Fakirlik kimin sorunu?
Devlet Bakanı Ali Babacan, 2006 makro ekonomik göstergeleri anlattıktan sonra, gerinerek, biraz da övünerek şöyle dedi: Suç oranlarının artışının sebebi ekonomik değil ahlaki... Okumuş yazmış bir bakanın, sosyal sonuçları, sosyo ekonomik sebeplere değil de ahlaka bağlaması karşısında ne söylenebilir bilemiyorum. Herhalde sadece Marx değil, Batı aleminin tekmil filozof ve düşünürleri mezarlarında şöyle bir dönmüştür.

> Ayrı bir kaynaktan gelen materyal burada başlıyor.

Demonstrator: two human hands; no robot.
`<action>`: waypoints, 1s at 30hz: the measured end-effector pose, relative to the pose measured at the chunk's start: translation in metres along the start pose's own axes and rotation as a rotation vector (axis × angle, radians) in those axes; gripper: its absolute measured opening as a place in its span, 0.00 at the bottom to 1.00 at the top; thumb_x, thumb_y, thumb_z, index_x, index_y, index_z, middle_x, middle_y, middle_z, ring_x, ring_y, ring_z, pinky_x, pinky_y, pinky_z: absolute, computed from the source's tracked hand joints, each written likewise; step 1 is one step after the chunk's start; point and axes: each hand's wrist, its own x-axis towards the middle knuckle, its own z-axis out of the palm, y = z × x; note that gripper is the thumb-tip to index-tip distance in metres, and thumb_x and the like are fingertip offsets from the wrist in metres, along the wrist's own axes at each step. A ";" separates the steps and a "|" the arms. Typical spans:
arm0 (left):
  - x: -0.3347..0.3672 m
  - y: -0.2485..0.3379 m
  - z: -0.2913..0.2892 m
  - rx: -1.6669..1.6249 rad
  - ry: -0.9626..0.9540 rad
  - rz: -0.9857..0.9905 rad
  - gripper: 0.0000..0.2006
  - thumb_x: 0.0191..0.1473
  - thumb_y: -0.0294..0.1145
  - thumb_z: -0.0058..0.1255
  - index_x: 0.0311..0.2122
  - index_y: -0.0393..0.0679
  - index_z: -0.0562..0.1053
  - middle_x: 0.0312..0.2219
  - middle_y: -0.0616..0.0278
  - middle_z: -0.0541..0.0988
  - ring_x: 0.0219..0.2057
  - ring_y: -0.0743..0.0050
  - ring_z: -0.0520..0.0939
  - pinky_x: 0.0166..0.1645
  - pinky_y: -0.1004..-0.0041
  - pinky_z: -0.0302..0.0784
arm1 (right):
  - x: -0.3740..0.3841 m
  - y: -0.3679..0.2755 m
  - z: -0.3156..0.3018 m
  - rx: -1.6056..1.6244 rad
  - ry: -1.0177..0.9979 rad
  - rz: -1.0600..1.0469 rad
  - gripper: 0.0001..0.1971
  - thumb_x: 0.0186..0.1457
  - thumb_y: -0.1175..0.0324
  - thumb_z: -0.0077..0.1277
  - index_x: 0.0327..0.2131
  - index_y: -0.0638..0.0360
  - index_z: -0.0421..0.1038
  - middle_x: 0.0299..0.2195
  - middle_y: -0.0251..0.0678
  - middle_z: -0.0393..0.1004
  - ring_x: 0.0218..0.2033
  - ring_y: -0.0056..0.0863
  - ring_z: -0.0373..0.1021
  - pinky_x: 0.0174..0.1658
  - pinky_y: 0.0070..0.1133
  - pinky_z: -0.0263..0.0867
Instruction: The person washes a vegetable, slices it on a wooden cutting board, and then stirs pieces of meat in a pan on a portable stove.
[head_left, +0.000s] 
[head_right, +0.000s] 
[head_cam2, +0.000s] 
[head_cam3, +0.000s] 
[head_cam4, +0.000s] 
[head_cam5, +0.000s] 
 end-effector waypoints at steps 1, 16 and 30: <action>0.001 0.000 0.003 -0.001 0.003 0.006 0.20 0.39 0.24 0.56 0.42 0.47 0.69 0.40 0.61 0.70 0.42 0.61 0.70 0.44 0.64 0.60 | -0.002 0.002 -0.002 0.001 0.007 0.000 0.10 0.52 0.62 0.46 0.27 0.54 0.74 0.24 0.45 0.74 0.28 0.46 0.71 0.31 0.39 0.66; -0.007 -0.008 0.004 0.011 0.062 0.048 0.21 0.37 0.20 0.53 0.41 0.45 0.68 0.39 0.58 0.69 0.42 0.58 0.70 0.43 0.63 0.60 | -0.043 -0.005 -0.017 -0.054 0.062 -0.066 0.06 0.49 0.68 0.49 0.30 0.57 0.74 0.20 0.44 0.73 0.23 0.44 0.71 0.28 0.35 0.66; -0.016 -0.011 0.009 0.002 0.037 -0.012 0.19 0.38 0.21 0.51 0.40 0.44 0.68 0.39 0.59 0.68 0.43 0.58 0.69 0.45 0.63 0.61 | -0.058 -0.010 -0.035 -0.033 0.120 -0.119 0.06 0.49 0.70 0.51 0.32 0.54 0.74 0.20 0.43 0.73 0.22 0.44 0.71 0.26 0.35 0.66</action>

Stiglitz'in de kulakları çınlamıştır.
***
Gelir dağılımında adaletsizlik Türkiye'nin en temel sorunlarından biridir, mi diyelim yoksa daha amiyane bir ifade ile açık açık şunu mu söyleyelim. Aç it fırın deler!
***
Bence konu şudur ki: Türkiye'de hiçbir iktidar, memleketteki fakirlik meselesinin, kendi meselesi olduğunu kabule yanaşmamıştır. Devlet ise hani bizim şu sosyal devlet dediğimiz cihaz, havaya bakıp ıslık çalmaktadır. Fukaranın geçimi, sosyo ekonomik durumu, devletin meselesi de olmamıştır hiç!.. Size bir örnek vereyim de ağzınız açık kalsın. Meksika'da hükümet yeni bir karar aldı. Ülkede yaşayan 75 yaş üstü bütün vatandaşlara emekli maaşı bağladı. Sosyal devlet böyle olur. Ben çok sosyalim demekle olmaz.
***
Özellikle bu hükümet, işi iyice kömür, defter, kitap, erzak yardımlarına döktü. Kafalarına göre hayır işi yapıyorlar. Fakat hayır yaptıkları vatandaşları, sadaka alan insan durumuna düşürdüklerini göremiyorlar.